■ Exercise objective ■
When the line containing "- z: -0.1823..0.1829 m" appears in the entries below, begin printing there and stop after the line containing "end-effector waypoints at"; print each of those lines exactly and no other line.

(Recorded data)
┌────────
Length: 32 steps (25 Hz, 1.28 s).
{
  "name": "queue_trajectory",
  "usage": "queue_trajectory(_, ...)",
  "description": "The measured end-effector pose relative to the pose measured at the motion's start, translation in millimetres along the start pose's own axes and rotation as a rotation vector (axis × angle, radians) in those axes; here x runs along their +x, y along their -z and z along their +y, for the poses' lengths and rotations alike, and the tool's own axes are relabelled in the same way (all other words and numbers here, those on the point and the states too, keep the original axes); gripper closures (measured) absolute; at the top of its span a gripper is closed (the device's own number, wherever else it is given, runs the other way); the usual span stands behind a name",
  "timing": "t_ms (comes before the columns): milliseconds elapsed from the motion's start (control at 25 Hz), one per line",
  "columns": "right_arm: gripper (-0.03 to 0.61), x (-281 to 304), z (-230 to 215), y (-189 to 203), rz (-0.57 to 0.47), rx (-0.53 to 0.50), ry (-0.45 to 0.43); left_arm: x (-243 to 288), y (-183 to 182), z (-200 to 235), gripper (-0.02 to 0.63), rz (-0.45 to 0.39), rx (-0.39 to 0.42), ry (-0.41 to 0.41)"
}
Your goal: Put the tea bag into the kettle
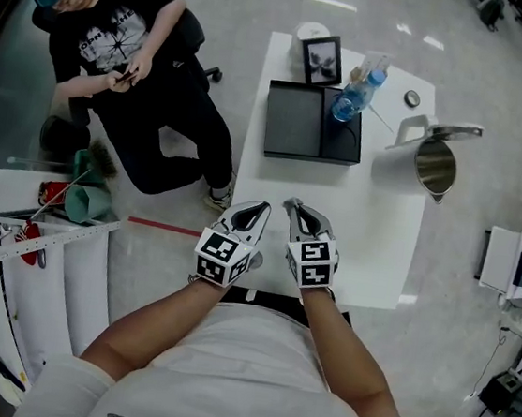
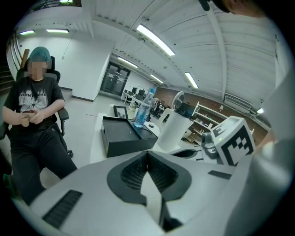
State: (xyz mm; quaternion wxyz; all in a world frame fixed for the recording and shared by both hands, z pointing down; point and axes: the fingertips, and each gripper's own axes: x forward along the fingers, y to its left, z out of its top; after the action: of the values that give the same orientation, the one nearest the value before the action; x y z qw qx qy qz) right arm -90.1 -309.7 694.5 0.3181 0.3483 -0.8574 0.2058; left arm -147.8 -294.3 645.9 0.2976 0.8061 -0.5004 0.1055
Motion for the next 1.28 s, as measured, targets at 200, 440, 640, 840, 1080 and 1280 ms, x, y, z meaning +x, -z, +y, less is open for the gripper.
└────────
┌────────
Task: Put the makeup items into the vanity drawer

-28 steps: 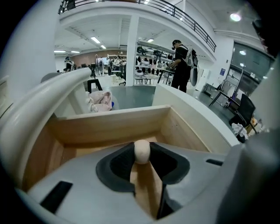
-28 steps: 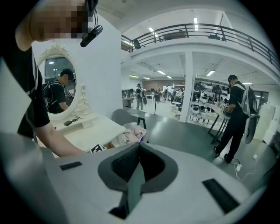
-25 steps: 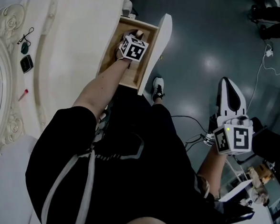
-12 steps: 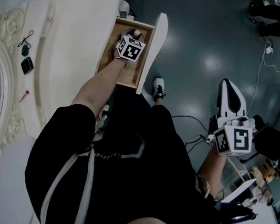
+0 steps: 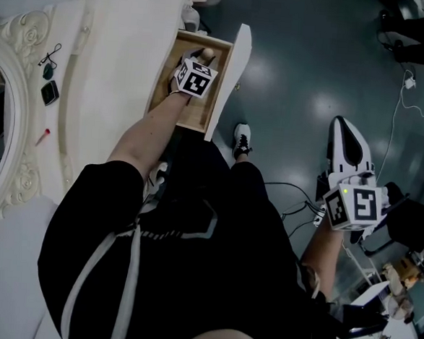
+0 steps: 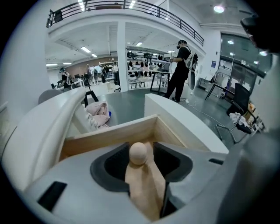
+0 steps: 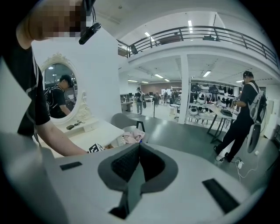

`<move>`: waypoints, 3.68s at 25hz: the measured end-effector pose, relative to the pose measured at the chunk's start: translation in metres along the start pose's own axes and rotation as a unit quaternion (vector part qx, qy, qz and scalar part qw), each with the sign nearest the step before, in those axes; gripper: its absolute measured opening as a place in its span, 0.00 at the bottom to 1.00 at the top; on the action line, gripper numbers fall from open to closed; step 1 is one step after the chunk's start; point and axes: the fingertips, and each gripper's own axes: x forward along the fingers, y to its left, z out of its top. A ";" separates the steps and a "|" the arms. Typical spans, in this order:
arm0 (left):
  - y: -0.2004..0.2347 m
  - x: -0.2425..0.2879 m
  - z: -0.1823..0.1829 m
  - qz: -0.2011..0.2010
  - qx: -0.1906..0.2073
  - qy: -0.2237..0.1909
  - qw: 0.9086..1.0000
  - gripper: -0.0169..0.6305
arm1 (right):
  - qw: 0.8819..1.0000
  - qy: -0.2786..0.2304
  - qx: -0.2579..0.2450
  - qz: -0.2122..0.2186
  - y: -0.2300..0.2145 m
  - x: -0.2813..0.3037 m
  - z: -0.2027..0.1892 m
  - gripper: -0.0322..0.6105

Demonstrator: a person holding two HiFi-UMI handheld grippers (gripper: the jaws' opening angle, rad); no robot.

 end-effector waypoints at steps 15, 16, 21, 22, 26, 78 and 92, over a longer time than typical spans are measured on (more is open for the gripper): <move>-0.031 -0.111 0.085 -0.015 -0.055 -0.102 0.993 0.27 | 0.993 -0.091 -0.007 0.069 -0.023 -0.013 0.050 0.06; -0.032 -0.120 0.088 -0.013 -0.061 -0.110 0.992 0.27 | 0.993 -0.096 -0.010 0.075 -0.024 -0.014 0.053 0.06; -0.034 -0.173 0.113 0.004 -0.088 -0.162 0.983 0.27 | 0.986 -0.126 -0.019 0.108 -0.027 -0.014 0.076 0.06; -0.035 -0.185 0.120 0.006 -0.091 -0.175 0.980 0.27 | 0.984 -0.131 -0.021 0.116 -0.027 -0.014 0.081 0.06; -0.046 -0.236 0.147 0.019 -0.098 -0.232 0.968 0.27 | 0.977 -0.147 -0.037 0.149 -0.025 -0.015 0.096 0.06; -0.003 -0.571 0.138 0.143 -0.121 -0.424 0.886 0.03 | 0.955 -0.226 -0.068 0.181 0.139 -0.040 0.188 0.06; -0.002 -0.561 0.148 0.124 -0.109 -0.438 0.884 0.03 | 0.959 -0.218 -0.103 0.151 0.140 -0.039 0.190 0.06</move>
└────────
■ Expected answer ■
  - z: -0.1823..0.1829 m
  - qz: -0.2011..0.2010
  - qx: -0.1906..0.2073
  - qy: -0.2237..0.1909
  - qw: 0.9086..1.0000
  - gripper: -0.0169..0.6305
arm1 (right):
  - qw: 0.8819..1.0000
  - qy: -0.2786..0.2304
  - qx: -0.2579..0.2450
  - qz: -0.2122..0.2186
  - y: -0.2300..0.2145 m
  - x: -0.2813..0.3037 m
  - z: -0.2027..0.1892 m
  - gripper: -0.0322..0.6105

Demonstrator: a person holding two HiFi-UMI handheld grippers (gripper: the jaws' opening angle, rad); no robot.

 end-effector waypoints at steps 15, 16, 21, 22, 26, 78 and 92, over a longer time than typical spans are measured on (more is open for the gripper): <move>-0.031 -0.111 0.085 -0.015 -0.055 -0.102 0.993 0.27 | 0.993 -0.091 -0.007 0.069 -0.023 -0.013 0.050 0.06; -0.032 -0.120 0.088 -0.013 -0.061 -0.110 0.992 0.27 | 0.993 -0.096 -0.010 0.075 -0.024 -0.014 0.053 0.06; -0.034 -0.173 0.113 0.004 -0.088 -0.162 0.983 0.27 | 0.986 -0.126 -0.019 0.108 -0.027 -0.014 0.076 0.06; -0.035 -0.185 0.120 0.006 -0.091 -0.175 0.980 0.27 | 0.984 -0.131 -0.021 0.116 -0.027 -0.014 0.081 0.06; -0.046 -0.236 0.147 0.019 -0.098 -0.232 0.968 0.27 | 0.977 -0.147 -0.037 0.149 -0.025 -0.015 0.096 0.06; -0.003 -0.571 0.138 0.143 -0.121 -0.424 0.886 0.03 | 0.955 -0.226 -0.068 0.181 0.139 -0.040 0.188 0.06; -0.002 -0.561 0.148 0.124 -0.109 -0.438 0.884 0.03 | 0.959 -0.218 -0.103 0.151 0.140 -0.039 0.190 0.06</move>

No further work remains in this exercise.